What he would say to me right now I can’t even imagine, but something along the lines of stop whining! It’s the winter solstice! It’s only going to get lighter now!
He’s right. I’m fine. I’m going back to bed. Thanks, Colin.
Sweetness and Light
Wake up at 5 am and gaze upon one of our little creations who had come into our bed in the night. Big two-year-old head, thin neck and skinny shoulders, breathing softly next to me. A small miracle with big attitude, quiet now, practically purring. I slip out of bed and into the morning on a walking meditation. It is one of those mornings after a stormy night where blue skies lead to a bank of black clouds to the east just covering the rising sun, giving a sense of great anticipation for the day ahead. Words like “creation” and “glorious” keep coming into my head as I try to concentrate on my body and breathing.
I remember how large a world “creation” was to a little boy sitting in Sunday school. “God in his Creation” was like a commandment in itself. The start and finish of all we knew. But I was a decidedly skeptical kid and it never took – that version of the universe. It wasn’t long before “creation” seemed a tiny word in relation to my very slow comprehension of a more scientific view of how the Universe unfolded. Creation by some deity in six days seemed tiny and suspiciously fictionalized up against 13 billion years of the incomprehensibly complex and unfolding of our, again, incomprehensibly large universe. The simplicity of the former was a great bore in light of the great mysteries of the latter.
Bill Bryson does a wonderful job of describing for lay people those mysteries in his book “A Short History of Nearly Everything.” I have the audio book and particularly enjoy his voice. He’s obviously brilliant and with a great sense of humor.

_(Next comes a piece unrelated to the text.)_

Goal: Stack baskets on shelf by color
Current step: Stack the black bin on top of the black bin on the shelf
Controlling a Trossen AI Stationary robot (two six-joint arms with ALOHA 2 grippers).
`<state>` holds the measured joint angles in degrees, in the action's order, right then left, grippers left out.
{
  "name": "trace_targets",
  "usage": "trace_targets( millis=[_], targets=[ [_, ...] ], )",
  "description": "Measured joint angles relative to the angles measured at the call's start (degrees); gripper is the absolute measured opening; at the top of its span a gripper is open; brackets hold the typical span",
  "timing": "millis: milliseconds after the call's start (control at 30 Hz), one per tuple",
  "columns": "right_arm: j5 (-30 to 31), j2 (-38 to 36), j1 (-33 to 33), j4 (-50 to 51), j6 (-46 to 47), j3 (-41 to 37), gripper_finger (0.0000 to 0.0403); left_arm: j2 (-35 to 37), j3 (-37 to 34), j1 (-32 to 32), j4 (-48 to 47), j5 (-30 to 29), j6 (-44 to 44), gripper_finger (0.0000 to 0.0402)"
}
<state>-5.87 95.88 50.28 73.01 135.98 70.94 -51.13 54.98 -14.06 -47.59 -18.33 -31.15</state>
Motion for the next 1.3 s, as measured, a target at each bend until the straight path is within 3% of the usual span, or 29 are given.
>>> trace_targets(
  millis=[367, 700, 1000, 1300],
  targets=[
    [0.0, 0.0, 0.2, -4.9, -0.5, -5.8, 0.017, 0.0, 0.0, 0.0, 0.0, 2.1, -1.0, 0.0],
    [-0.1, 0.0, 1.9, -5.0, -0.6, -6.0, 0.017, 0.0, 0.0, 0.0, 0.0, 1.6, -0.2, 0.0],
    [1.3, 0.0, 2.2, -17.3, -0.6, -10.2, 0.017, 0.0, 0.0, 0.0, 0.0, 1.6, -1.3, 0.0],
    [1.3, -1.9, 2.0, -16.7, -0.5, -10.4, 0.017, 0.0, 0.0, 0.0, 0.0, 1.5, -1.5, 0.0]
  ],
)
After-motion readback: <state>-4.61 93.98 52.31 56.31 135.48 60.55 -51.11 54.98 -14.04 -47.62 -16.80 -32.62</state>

Worth it for anyone interested in how science and the scientists of note have over time helped us understand and define the world in which we life.
Walking around Lake Como I am treated to one of those moments when the sun, still covered by the black clouds, manages to cascade some light over the edge. You’ve seen in depicted in hundreds of paintings over the years. It was often used to signify “God in His Heaven” and it does a great job especially in light of the fact that the sun was one of our earliest gods and probably the one that makes the most sense. It gives us life, keeps us alive under its gaze, and is there when we die. Our ancestors, before understanding much about the firmament, could only have wondered at its heat, where it goes every night, why it sometimes hides behind great black clouds that rain and throw lightening down upon us, why every so often, it obscures itself with a disk in the middle of the day. God in his Heaven, indeed.

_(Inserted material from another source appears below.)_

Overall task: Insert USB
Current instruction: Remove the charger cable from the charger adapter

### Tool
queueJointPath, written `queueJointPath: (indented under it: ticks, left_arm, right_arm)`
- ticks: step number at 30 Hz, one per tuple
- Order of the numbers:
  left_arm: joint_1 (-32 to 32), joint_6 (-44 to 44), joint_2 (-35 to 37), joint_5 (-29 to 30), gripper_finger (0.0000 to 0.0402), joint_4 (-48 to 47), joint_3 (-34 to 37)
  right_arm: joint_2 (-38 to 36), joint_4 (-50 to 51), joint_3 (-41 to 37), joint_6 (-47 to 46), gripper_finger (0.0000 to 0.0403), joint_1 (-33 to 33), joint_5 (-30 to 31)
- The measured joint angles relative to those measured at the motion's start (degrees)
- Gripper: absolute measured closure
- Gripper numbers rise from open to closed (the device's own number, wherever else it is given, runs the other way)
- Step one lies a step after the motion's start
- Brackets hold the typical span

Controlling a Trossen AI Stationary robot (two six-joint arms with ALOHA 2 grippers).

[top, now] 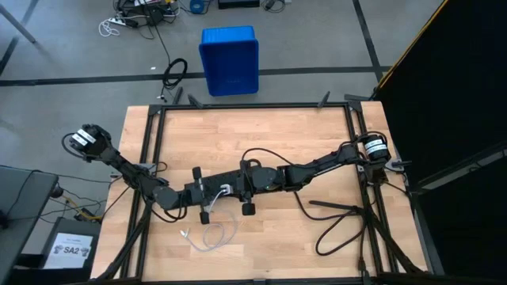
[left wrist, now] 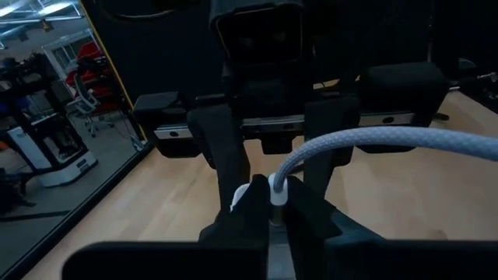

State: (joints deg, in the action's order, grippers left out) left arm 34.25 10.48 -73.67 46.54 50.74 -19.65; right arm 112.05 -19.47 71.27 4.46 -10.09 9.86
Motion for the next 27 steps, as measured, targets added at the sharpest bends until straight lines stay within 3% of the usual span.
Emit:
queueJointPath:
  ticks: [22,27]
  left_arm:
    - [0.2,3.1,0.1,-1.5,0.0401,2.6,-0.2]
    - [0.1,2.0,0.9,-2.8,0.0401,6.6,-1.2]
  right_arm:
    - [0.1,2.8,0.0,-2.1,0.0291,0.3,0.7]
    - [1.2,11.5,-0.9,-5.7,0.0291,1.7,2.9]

Now I will go upstairs to awaken them little creations to a new and gorgeous day. We like to open the shades and say, “Look! It’s another day full of possibilities!” And we like to give each other loads and loads of ever-changing nicknames. Today I am going to call ’em Sweetness and Light.
the practice of non-practice
The Buddha said, “My Dharma is the practice of non-practice.” And when I’m in the deepest meditative state, I can almost achieve that. I’m like the proverbial pebble at the bottom of the river. All things rush by and I am still, quiet, empty of all the distractions, frustrations and obsessions of the so-called real world. I practice and when I succeed I am, as he said, not practicing anything. I’m just being, being a part of everything else, deeply present and aware, but unaffected in any way. It is here that I can truly rest and I can heal the wounds of 46 years of mostly unmindful living.
And then I go back into the world and start all over. So be it. I’m no Buddha, but I’m trying, and if I slingshot back and forth from booze to Buddha and back, so be that, too. The effort is to make it effortless to stay here, now, mindful and kind.